No tenía ya dinero, apenas podía comprar una revista, alguna golosina que hubiera endulzado aquellos días terribles. Por eso me sentí todavía peor cuando, en una de mis visitas, descubrí una especie de "boutique" hospitalaria, donde vendían objetos para decorar las habitaciones, transistores, revistas, prendas, etc. Me probé un albornoz: no rascaba la piel como el que llevaba habitualmente - de la Sanidad Pública - era de color siena tostada, me sentaba bien, me sentía a gusto, caliente y confortada dentro de él, como si alguien me acariciara con suavidad y atención. Pensé en algún chico que me gustara y cuyas manos nunca hubieran recorrido mi cuerpo. ¿Mi casero?, pero a aquella persona tan distante casi había comenzado a odiarla, no podía sufrir más su indiferencia, su absoluta incapacidad de comunicarse.
Sentí que las lágrimas afloraban a mis ojos y descubrí que, en el fondo, había alimentado algunas esperanzas. Trataba de sobreponerme, de rebuscar en mi interior cosas que me dieran fuerza para seguir. Pero, por el momento, allí estaba, en aquel centro comercial absurdo que intentaba incitar al consumo a enfermos terminales como yo, con apenas unas pocas monedas extranjeras en mis bolsillos...
Aquel fue el momento en el que oí mi nombre por el sistema de megafonía. Me reclamaban con urgencia para comenzar alguno de sus odiosos experimentos con mi cuerpo, pequeño y delgado, que, por un momento, había encontrado un calor falso en la felpa industrial de aquel albornoz.
Salí corriendo, llevándome puesto, casi sin darme cuenta, la prenda que me estaba probando y dejando la vieja, blanca y gastada, con las siglas de las SS (en castellano significaban sólo "Seguridad Social" y sus "S" sinuosas no tenían los ángulos agresivos de las runas nórdicas, pero a mí me gustaba jugar al equívoco y me sentía aquellos días, en muchos aspectos, como la víctima de un "progrom" o una "limpieza étnica").
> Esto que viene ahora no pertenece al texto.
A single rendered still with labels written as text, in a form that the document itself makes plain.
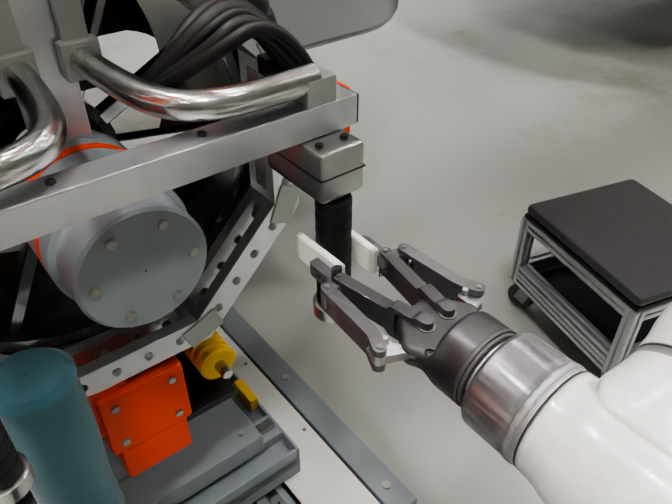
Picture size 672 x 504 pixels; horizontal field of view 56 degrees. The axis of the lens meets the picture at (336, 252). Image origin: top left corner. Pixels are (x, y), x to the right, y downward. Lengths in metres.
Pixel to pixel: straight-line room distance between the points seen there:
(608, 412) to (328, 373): 1.21
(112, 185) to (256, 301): 1.36
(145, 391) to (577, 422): 0.60
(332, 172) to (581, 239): 1.08
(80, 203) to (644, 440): 0.41
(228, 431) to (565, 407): 0.87
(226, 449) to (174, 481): 0.10
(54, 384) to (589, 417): 0.48
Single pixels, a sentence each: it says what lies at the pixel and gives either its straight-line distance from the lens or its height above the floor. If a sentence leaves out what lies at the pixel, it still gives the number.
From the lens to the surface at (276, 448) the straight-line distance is 1.31.
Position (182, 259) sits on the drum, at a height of 0.85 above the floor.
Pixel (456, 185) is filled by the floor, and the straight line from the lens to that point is 2.36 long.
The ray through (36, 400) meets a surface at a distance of 0.67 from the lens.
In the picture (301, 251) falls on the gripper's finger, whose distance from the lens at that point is 0.63.
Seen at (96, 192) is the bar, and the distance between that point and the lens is 0.49.
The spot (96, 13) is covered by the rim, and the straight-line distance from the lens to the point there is 0.77.
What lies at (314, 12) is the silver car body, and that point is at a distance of 1.37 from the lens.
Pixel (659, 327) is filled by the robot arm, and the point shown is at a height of 0.89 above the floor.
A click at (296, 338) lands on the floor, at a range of 1.71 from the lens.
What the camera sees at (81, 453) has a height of 0.64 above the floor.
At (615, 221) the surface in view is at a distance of 1.67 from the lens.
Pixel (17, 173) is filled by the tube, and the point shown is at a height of 1.00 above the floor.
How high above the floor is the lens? 1.21
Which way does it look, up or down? 38 degrees down
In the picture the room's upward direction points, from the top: straight up
La dependienta de aquella "boutique" de apestados, enfrascada en su revista del corazón, no notó nada raro en aquella sombra color siena tostada que pasó a su lado como una exhalación, obedeciendo a la voz metálica que, ya con un adarme de exasperación en el tono, me conminaba a acudir al laboratorio "X", a la consulta "Y", o al crematorio "Z"...
Llegué, dije mi nombre y apellidos, que la enfermera deletreó con bastante dificultad y esfuerzos de pronunciación a la vez que me miraba por encima de las gafas, como si yo tuviera la culpa de llamarme así, como si fuera un ejercicio de insufrible esnobismo o de extemporánea ansia de individuación...
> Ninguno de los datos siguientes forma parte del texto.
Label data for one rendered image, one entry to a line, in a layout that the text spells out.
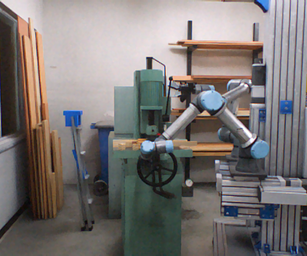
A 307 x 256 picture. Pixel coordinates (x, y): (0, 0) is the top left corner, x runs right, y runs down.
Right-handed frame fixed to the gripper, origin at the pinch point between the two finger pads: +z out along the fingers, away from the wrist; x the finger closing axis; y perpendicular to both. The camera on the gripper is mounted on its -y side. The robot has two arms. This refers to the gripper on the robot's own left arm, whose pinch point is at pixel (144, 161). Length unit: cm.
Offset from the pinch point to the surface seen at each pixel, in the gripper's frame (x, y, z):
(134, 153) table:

Luego me dieron una botella de gel, y me depositaron en una salita en compañía de otra enferma. Fue ella quien me explicó que el producto era para extender por el cuero cabelludo pues nos iban a cortar el pelo al cero. Es mejor así, ya que de todos modos se caerá en cuanto empiecen las sesiones de radioterapia y quimioterapia. La mujer tendría unos 50 o 55 años y sus rasgos tenían una rudeza no muy diferente de las matronas de Visoko y de Breza, que acudían semanalmente al mercado de Sarajevo. Comenzó a aplicarse obedientemente la poción por los cabellos, emplastándoselos de un modo horrible, a la vez que se masajeaba el cuero cabelludo, instándome a hacer lo mismo. Pero yo distaba mucho de encontrarme en una disposición de ánimo tan bovina y dejé el frasquito sobre la mesa, junto a los ejemplares de las revistas del corazón de fechas remotas, sobadas y resobadas por manos febriles, seguro que cubiertas de ese sudor frío que antecede a la muerte, el mismo que ahora humedecía mis manos. Pero todavía rebusqué dentro de mí una brizna de resolución y rebeldía. No, no podía acabar todo así, era demasiado absurdo.
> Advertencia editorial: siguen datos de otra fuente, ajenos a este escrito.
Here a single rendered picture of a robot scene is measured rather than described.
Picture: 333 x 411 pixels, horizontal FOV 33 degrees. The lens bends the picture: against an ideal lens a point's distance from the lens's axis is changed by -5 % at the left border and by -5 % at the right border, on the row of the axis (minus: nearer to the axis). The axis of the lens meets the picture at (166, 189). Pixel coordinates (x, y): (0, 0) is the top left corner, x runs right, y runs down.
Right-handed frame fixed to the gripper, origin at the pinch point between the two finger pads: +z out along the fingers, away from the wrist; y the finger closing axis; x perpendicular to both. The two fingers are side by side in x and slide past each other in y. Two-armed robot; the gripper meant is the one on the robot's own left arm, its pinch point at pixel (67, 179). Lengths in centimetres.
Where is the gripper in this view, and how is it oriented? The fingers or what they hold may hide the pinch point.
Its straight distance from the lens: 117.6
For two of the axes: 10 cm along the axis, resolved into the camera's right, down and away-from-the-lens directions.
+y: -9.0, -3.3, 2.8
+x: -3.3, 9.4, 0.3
Pronto me llamaron, una enfermera me acompañó a unas dependencias, a modo de laboratorios, donde temí que quisieran ya operarme o insolarme con aquellos rayos homicidas, o quizá hacerme ingurgitar venenos químicos. Pero, por el momento, no se trataba de eso, era un laboratorio de investigación dentro del hospital. Al parecer, al realizarme las diferentes y prolijas pruebas previas a la operación habían descubierto algo curioso.
Resulta que mis papilas gustativas son completamente diferentes a las del resto del mundo, están distribuidas de otro modo, tienen otra disposición, otra morfología...
Las observan con aparatos, intercambian opiniones. Yo me desconcierto ¿No van a operar? No saben, ellos no son de ese "negociado". Una doctora se compadece y me explica lo de las papilas. "Probablemente usted - me dice - tiene el sentido del gusto completamente distinto al resto de los mortales".
"Entonces, por ejemplo, el pollo con champiñones o el salmón ahumado ¿me sabe a mí distinto que a Vd?". "Exacto" me responde la doctora.
Pero a mí esto no me dice nada, siempre había pensado, o mejor dicho sospechado, que, en realidad, a todos los seres humanos las cosas les saben distintas, y que probablemente cada ser humano es una isla, tiene experiencias totalmente personales e intransferibles, que no puede transmitir nada de modo real. No hay ninguna comunicación, probablemente cada ser humano nace y muere solo...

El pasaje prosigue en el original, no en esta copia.